When it comes to perversely compelling holiday traditions, little competes with "The Yule Log" video.
Each Christmas Eve, TV screens become blazing fireplaces, thanks to an idea ignited almost 50 years ago. Digital advances now enable computer screens to flicker with flames. A video crackling on a smartphone makes even the loneliest booth in the diner a cozy retreat.
You'll need a space heater to provide any warmth, but we're here to shed additional light on this phenomenon.
In the beginning
The first "The Yule Log" film was created in 1966 when the president of WPIX-TV in New York City thought residents in fireplace-deprived apartments would appreciate the commercial-free visual. Airing the three-hour program also would let his employees spend Christmas Eve with their families. With musical accompaniment by the likes of Percy Faith, Nat King Cole and the Ray Conniff Singers, the "show" was an immediate success and was rebroadcast for 23 years until 1989, when times were changing and ad revenue was needed. The log was extinguished.
Burning locally
In the Twin Cities, a yule log video has aired on KSTC, Ch. 45, since 2003, when cameramen for Hubbard Broadcasting "found a fireplace in a restaurant and started some wood and just stood there and shot it for a few hours," said Katie Bowman, program coordinator. "That's as brilliant as it was."

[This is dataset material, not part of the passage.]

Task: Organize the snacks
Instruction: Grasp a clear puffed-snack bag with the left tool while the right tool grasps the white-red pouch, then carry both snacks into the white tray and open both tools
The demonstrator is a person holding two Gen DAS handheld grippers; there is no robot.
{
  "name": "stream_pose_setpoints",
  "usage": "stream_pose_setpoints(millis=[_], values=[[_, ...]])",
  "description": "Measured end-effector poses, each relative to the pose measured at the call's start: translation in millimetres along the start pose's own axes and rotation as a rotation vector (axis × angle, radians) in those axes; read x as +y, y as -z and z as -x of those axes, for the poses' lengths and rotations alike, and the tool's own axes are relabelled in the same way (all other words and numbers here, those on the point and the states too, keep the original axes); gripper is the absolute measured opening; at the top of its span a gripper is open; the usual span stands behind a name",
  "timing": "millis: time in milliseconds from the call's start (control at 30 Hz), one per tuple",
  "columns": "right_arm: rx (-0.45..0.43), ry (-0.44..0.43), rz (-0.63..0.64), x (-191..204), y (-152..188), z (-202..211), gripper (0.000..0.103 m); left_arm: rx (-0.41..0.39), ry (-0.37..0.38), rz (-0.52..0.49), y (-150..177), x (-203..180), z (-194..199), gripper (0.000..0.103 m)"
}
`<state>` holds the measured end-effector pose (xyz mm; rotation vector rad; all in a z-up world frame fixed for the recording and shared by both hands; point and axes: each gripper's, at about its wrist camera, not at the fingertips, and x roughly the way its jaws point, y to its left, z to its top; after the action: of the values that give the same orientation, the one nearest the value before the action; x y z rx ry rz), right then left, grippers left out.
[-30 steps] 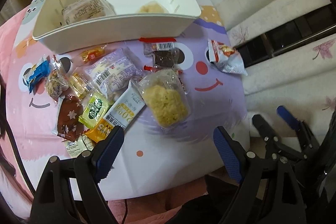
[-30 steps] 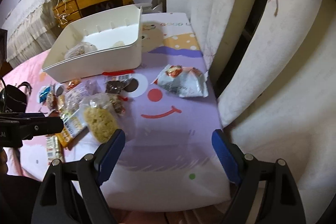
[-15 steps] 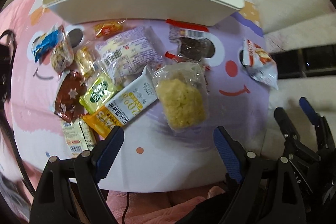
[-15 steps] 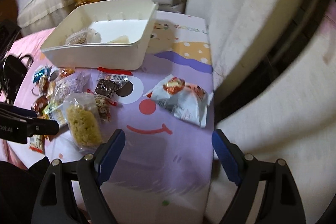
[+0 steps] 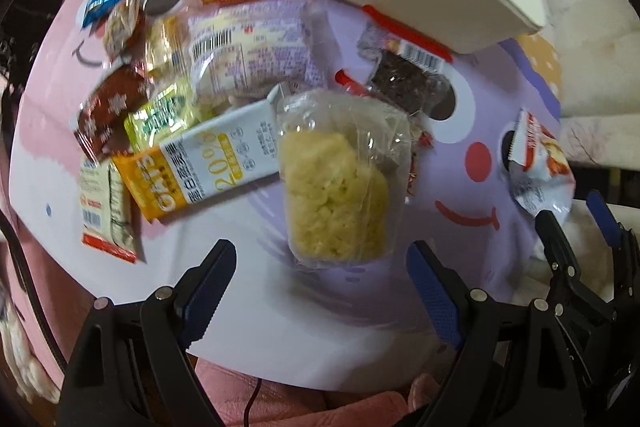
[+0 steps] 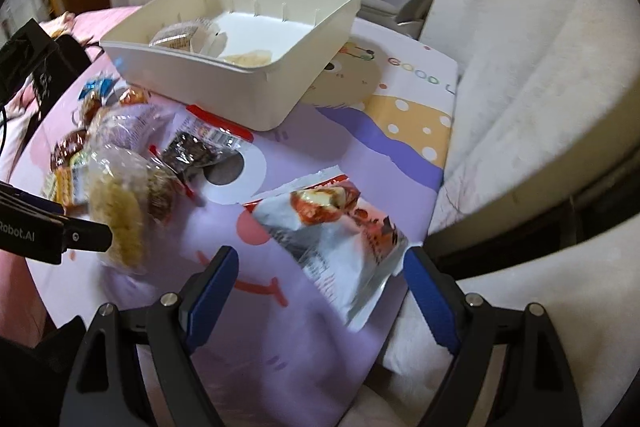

Four videos have been shot over the years. The current video "now has the perfect flame-to-ash ratio," Bowman said, besting others that had "bad brick" or "not enough flame." They've added new songs, too, but the fire's crackle still is audible. "We have it on at my house and my brother is absolutely enchanted with who's going to poke the fire," she said.
"Yule Log" will air on KSTC 6 p.m. Wednesday until midnight Thursday.
Burning man
Veteran log-watchers know well the frisson of excitement when an arm, almost inevitably clad in a plaid shirt, appears onscreen (although not in the original film). The arm may add a fresh log, or merely prod the embers with a poker.